▶ _ASSIGNED TASK_
The lines to be copied are those below that contain "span".

▶ _DATA EXTRACT_
+-------+

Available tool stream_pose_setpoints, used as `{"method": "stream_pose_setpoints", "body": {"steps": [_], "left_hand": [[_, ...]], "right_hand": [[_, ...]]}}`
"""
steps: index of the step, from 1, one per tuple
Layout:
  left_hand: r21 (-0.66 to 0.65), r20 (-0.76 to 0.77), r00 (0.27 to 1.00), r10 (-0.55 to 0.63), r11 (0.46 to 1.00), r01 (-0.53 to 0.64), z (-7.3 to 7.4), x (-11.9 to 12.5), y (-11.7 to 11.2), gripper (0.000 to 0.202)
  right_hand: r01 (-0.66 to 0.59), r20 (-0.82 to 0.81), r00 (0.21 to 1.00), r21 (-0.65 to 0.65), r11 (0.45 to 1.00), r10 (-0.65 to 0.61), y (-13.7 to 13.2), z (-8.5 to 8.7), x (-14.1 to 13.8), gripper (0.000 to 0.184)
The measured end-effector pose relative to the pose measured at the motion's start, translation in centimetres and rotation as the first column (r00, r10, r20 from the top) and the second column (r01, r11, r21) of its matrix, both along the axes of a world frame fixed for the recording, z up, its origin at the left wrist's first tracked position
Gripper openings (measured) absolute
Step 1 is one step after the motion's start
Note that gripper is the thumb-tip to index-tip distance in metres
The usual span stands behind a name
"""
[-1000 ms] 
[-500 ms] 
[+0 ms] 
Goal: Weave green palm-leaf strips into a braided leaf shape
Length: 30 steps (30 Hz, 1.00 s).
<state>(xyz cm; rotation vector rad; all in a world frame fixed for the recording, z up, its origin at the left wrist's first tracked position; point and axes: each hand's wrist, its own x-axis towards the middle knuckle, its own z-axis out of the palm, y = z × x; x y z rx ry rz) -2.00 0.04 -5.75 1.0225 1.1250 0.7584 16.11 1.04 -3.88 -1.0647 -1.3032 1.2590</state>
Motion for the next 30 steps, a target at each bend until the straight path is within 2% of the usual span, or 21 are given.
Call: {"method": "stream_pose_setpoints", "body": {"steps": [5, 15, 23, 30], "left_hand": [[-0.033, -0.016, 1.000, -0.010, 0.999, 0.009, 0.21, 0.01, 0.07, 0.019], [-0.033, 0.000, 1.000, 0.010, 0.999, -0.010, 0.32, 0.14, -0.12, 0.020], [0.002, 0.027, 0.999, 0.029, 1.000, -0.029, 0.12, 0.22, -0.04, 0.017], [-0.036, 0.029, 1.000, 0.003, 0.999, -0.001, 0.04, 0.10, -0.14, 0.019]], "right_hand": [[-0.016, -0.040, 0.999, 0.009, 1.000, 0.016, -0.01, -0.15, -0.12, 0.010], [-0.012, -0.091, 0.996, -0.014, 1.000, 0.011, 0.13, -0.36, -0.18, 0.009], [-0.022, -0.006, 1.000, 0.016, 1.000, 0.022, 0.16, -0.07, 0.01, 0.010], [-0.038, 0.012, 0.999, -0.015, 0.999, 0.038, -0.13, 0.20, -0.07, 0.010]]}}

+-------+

▶ _YOUR SOLUTION_
The usual span stands behind a name
Motion for the next 30 steps, a target at each bend until the straight path is within 2% of the usual span, or 21 are given.

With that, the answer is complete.